## WHAT THE TASK ASKS
Output every line from the beginning of the records through the line that contains "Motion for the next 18", exactly as it appears.

## TASK MATERIAL
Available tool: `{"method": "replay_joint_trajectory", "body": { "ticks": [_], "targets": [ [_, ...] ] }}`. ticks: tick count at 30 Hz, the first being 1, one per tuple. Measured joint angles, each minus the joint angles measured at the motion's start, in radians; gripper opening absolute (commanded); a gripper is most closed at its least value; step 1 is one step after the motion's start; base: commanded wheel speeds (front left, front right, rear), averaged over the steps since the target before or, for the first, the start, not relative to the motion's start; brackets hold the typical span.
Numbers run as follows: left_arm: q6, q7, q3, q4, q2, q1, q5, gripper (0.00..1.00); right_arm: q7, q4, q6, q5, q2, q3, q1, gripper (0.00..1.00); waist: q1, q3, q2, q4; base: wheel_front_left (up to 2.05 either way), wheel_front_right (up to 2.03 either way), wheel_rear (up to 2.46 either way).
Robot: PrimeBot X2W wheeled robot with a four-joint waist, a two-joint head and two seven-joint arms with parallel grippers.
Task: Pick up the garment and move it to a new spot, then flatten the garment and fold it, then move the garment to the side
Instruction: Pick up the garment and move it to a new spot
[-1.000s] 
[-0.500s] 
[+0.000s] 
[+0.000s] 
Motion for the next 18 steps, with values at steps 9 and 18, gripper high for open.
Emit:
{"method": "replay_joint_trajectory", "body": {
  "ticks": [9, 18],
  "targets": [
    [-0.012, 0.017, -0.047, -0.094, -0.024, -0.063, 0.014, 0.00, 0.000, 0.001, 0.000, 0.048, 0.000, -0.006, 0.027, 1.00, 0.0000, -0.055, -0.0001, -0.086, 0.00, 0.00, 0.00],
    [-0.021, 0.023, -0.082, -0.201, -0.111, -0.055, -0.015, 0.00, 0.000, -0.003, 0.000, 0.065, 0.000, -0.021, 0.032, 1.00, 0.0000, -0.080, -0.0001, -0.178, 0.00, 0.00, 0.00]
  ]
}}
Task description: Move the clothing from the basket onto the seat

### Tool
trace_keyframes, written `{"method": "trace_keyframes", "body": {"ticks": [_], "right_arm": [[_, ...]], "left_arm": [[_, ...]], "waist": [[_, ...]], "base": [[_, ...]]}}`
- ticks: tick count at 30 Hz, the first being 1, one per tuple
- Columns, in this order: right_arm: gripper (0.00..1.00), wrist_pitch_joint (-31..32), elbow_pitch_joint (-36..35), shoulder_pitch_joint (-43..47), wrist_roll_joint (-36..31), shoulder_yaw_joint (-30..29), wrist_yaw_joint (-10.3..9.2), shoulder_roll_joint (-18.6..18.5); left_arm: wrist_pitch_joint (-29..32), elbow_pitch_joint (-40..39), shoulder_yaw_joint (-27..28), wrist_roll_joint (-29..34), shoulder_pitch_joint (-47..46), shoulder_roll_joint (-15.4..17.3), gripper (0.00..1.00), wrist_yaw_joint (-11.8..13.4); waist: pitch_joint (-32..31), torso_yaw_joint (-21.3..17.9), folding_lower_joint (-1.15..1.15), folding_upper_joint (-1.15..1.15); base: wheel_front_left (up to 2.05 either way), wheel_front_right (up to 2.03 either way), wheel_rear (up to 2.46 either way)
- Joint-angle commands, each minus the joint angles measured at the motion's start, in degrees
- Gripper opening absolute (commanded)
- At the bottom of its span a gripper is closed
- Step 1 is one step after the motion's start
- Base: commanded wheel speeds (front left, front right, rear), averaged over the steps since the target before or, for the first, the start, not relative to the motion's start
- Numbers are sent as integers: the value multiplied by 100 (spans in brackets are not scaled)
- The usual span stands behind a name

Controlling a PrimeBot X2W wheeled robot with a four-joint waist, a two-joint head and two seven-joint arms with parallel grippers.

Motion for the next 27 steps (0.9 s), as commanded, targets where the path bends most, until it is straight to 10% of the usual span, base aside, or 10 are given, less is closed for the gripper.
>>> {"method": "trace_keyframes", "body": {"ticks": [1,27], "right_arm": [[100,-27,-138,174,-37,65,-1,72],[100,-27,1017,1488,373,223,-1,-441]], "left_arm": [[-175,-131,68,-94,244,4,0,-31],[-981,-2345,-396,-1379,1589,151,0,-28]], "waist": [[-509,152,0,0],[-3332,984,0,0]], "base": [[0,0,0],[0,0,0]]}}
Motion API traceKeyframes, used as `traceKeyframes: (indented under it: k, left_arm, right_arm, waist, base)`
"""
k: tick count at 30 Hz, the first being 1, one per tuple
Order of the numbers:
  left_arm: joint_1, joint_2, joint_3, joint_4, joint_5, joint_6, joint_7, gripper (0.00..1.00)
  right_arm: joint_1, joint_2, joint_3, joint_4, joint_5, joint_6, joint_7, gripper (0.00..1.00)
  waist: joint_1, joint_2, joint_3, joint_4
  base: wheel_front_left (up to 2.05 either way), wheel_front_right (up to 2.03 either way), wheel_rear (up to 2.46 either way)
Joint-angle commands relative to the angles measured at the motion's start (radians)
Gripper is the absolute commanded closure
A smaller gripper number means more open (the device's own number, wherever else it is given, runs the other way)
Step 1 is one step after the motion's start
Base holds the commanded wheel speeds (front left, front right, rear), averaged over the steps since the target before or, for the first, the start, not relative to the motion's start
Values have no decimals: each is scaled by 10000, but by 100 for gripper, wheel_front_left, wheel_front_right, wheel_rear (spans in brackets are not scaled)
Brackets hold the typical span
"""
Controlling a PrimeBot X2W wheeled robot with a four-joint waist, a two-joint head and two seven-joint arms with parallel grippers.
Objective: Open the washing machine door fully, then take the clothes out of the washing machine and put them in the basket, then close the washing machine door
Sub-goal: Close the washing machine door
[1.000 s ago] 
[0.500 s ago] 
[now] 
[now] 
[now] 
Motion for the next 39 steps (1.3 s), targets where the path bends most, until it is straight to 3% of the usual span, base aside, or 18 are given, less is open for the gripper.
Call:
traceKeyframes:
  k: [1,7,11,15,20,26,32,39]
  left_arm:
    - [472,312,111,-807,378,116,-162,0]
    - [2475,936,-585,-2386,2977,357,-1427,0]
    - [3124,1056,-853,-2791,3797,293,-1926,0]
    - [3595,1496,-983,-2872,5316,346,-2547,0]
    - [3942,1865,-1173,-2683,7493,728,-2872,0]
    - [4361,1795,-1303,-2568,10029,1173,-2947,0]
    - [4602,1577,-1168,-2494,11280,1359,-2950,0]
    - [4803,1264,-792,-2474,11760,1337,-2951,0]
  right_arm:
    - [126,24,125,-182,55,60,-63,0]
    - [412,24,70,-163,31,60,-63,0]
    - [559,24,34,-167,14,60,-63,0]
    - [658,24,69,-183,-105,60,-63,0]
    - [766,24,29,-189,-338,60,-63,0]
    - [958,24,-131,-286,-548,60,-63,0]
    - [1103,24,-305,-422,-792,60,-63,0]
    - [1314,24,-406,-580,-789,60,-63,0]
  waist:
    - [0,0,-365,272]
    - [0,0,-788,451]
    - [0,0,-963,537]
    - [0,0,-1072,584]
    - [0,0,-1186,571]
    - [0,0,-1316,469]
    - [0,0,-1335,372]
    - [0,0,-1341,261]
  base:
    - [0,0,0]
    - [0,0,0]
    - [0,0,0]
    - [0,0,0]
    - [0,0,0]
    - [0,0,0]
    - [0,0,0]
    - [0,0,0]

## EXERCISE ANSWER
Available tool: `{"method": "replay_joint_trajectory", "body": { "ticks": [_], "targets": [ [_, ...] ] }}`. ticks: tick count at 30 Hz, the first being 1, one per tuple. Measured joint angles, each minus the joint angles measured at the motion's start, in radians; gripper opening absolute (commanded); a gripper is most closed at its least value; step 1 is one step after the motion's start; base: commanded wheel speeds (front left, front right, rear), averaged over the steps since the target before or, for the first, the start, not relative to the motion's start; brackets hold the typical span.
Numbers run as follows: left_arm: q6, q7, q3, q4, q2, q1, q5, gripper (0.00..1.00); right_arm: q7, q4, q6, q5, q2, q3, q1, gripper (0.00..1.00); waist: q1, q3, q2, q4; base: wheel_front_left (up to 2.05 either way), wheel_front_right (up to 2.03 either way), wheel_rear (up to 2.46 either way).
Robot: PrimeBot X2W wheeled robot with a four-joint waist, a two-joint head and two seven-joint arms with parallel grippers.
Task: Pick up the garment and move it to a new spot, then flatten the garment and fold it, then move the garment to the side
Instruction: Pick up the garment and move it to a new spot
[-1.000s] 
[-0.500s] 
[+0.000s] 
[+0.000s] 
Motion for the next 18 steps, with values at steps 9 and 18, gripper high for open.

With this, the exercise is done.